Torteval (Guernésiais: Tortévas) is the smallest of the ten parishes of Guernsey, one of the Western Parishes. Its name comes from the Guernésiais words for "twisting valley". The parish is split in two by the parish of St. Pierre du Bois, with the part in the east known as Torteval. The detached peninsula to the west is named Pleinmont-Torteval. It includes the westernmost point in Guernsey, and a nature reserve. The reserve, designed for birds in the 1970s, was to be redeveloped for the Diamond Jubilee of Queen Elizabeth II in 2012.

In Guernésiais, people from Torteval were nicknamed "ânes à pid dé ch'fa", or "donkeys with horse's hooves".

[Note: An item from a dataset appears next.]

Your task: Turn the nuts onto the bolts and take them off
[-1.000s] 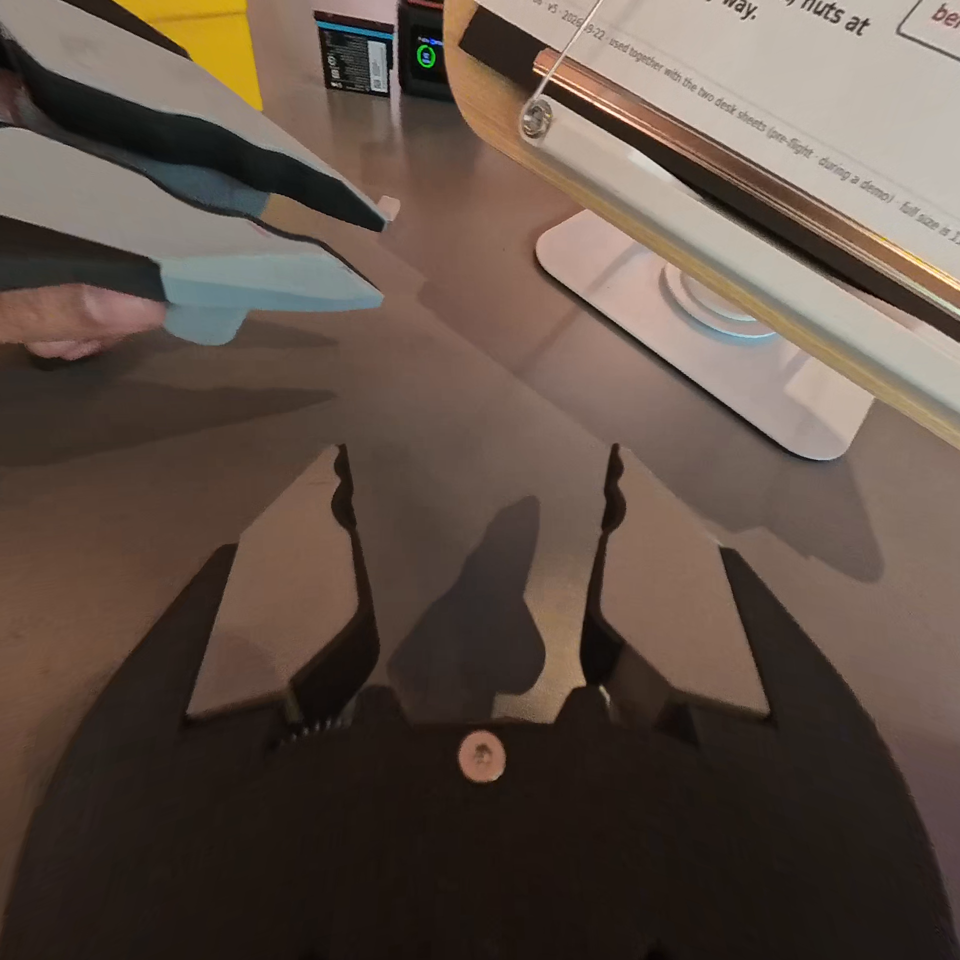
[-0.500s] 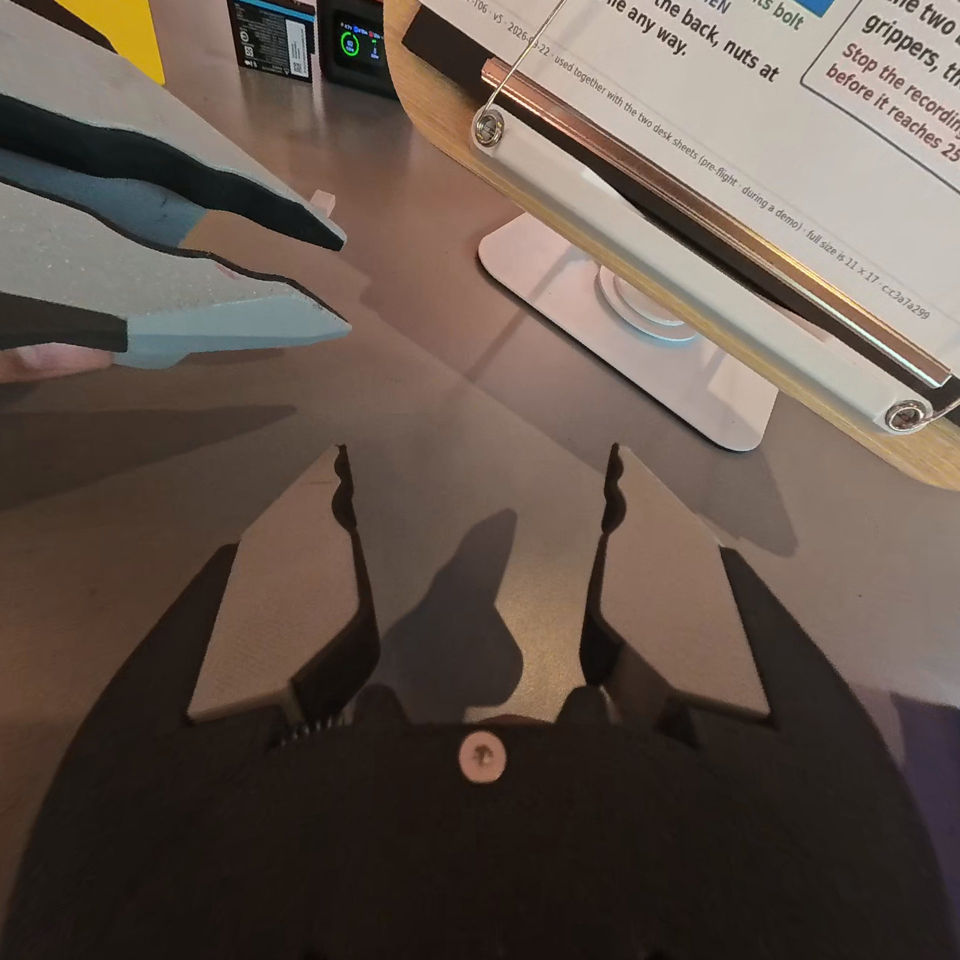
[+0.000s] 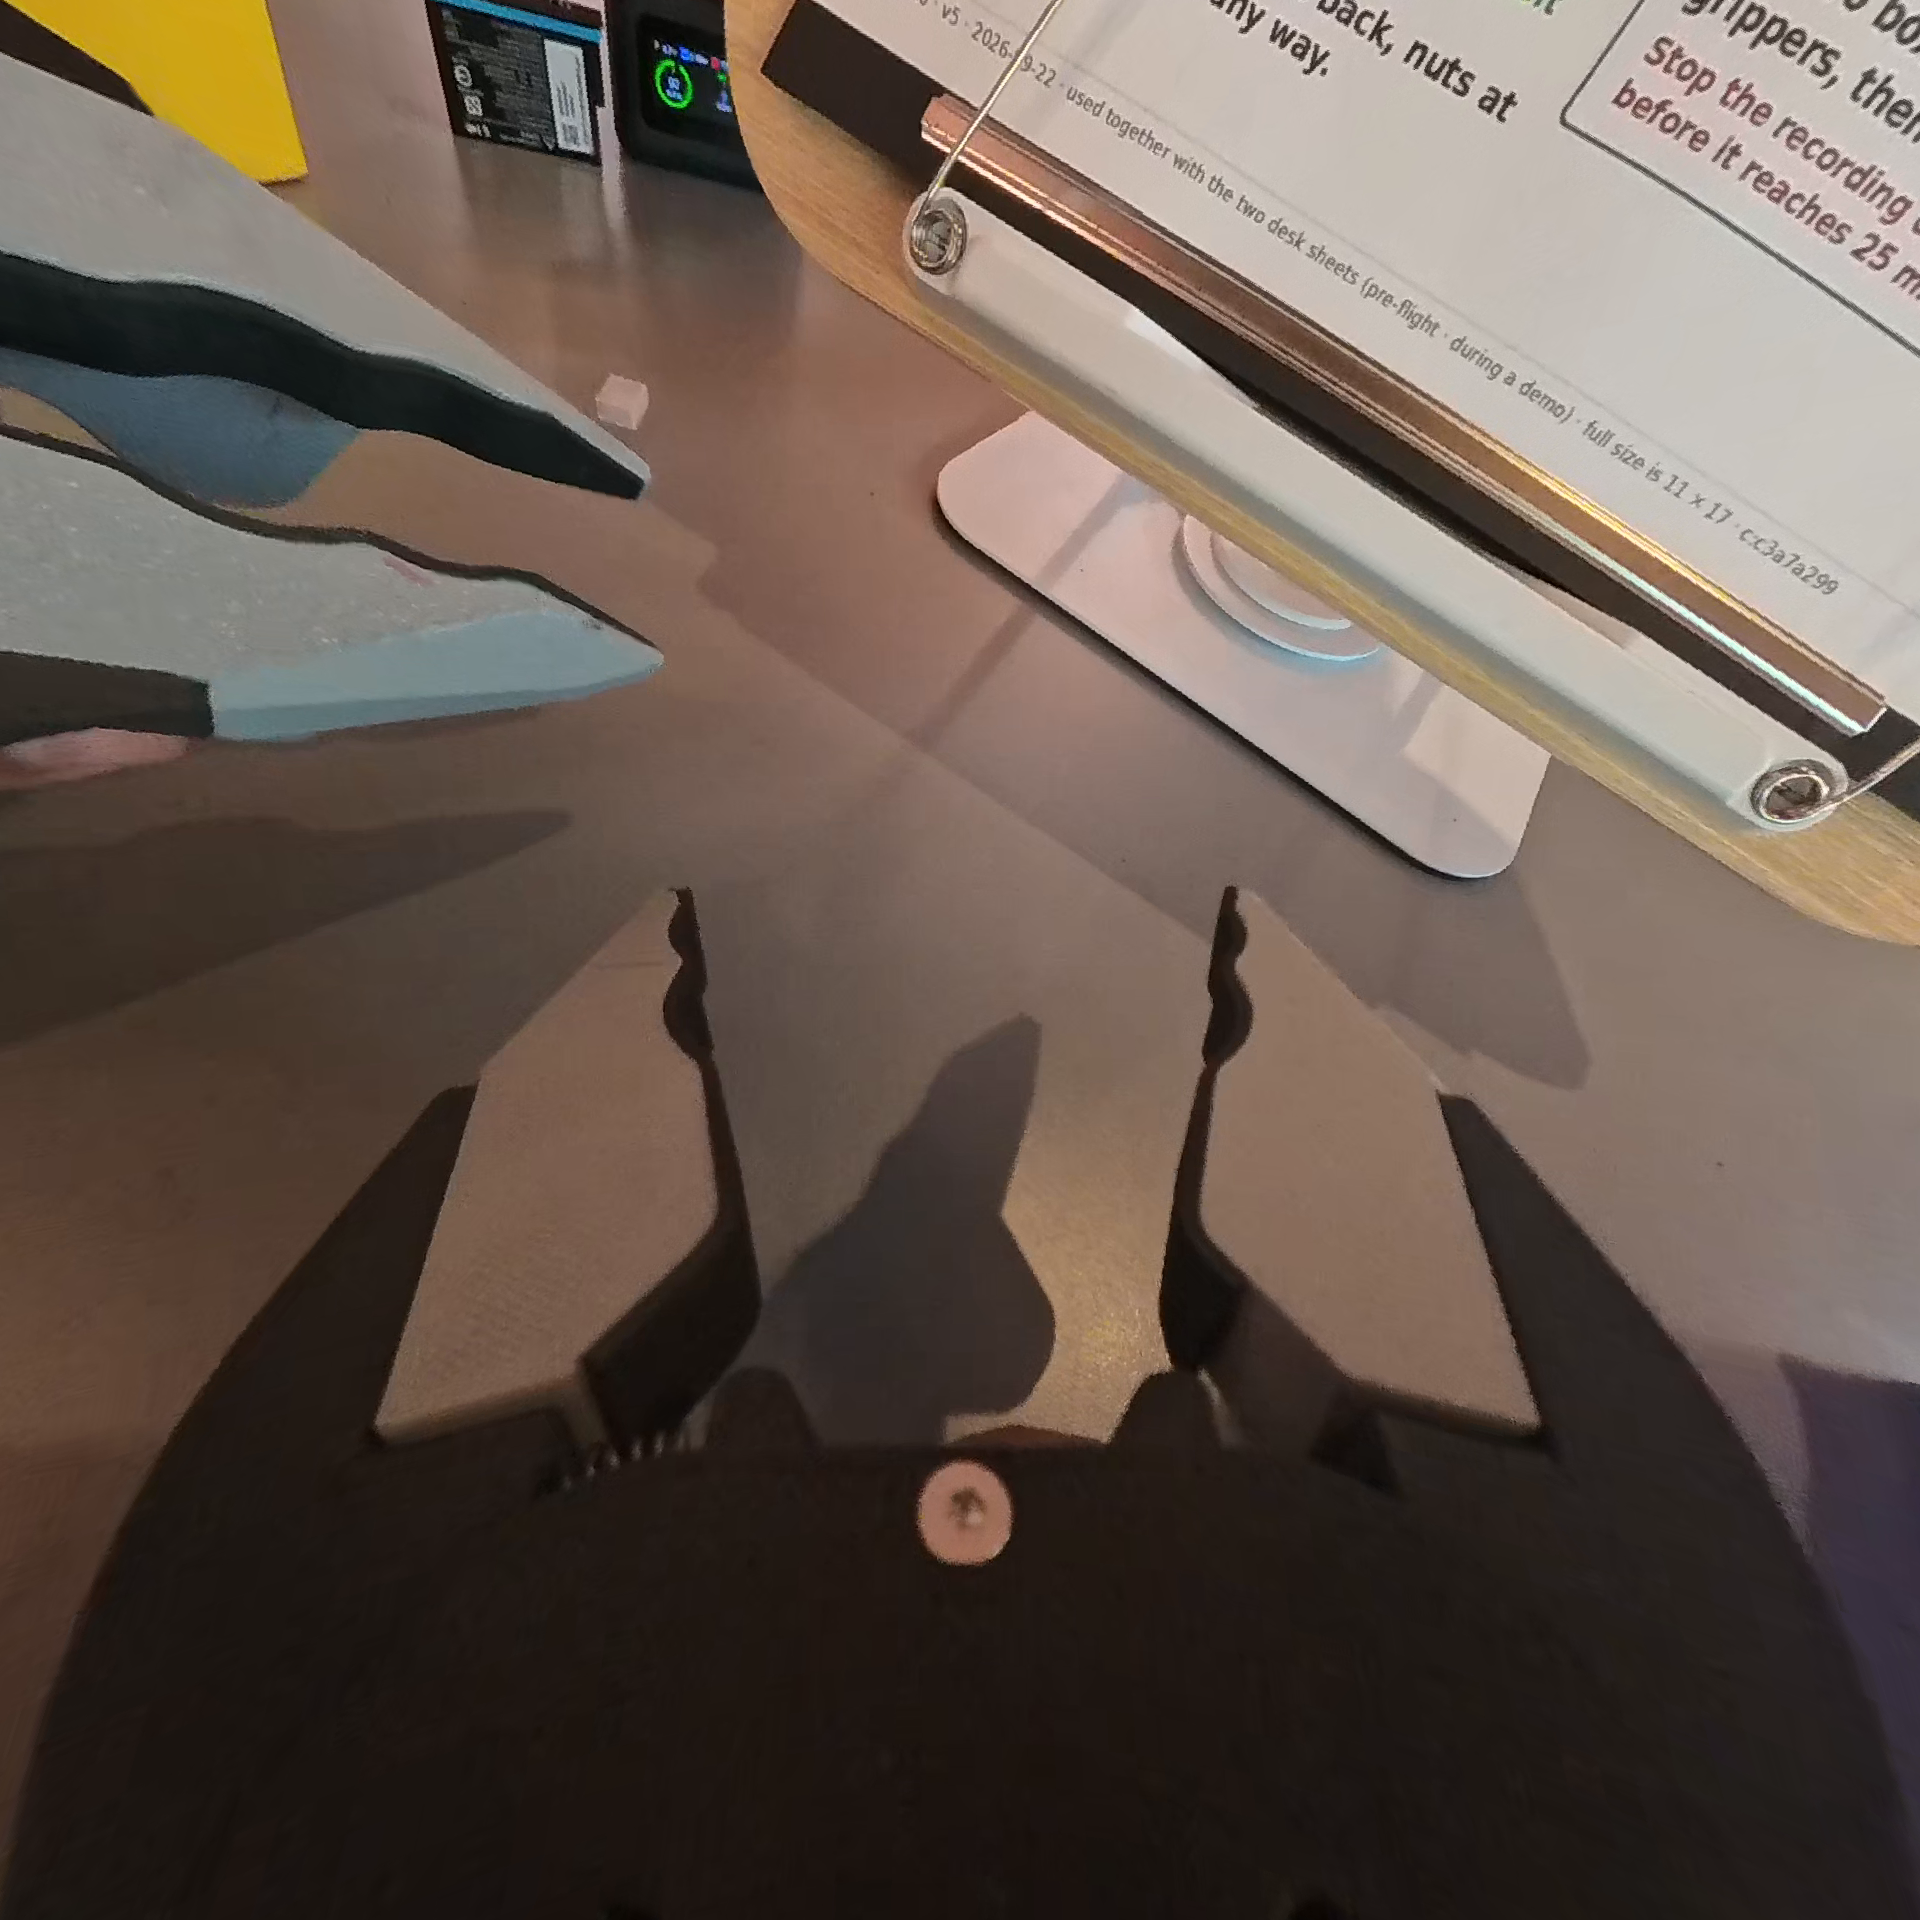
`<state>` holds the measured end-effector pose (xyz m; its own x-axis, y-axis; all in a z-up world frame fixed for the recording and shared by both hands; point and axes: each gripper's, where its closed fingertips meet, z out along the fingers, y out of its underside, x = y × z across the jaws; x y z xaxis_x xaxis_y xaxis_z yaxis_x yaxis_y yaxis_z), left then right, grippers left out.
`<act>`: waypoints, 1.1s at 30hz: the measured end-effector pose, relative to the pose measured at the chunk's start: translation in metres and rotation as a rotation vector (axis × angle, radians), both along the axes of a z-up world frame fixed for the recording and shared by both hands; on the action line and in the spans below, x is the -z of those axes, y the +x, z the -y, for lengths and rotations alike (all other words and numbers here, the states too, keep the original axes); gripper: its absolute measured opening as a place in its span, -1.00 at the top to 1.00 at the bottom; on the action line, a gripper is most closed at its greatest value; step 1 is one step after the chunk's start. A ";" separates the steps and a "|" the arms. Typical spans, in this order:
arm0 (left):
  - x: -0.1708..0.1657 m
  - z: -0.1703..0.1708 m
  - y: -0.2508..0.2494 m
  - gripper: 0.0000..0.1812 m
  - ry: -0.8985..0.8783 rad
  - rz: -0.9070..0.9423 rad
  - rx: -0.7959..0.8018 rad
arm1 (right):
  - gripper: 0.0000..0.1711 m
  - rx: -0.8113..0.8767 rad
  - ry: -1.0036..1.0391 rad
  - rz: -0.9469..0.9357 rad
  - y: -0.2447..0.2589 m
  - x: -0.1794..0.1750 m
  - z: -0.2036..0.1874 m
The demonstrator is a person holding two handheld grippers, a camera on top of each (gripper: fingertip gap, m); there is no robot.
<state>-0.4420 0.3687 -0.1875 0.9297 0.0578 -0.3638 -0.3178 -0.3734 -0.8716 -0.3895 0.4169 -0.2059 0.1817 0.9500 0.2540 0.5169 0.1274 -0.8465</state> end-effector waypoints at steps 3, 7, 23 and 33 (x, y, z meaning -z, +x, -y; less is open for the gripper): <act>-0.002 0.001 -0.003 0.71 0.014 0.040 -0.002 | -0.11 0.002 -0.017 -0.001 0.001 0.000 -0.001; -0.005 0.003 -0.006 0.71 0.036 0.086 -0.004 | -0.10 0.001 -0.021 0.003 0.001 0.001 -0.001; -0.010 0.006 -0.013 0.69 0.071 0.155 -0.013 | -0.10 -0.031 -0.076 0.016 0.002 0.004 0.003; -0.010 0.007 -0.013 0.70 0.069 0.145 -0.018 | -0.09 -0.034 -0.094 0.033 0.003 0.007 0.004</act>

In the centre of the parish is a church designed by John Wilson and built in 1818, with the oldest bell in the Channel Islands, dating from 1432. The church is built on the site of an earlier church, consecrated on 4 November 1140, that had fallen into disrepair. The current church has the tallest steeple in Guernsey, which is intended to be used as a sea mark. It was proposed in 1849 to install a light on the steeple, but after inspection by Trinity House it was found unsuitable.

The postal code for street addresses in this parish begins with GY8.

The parish produces a regular magazine called Les Tortévalais.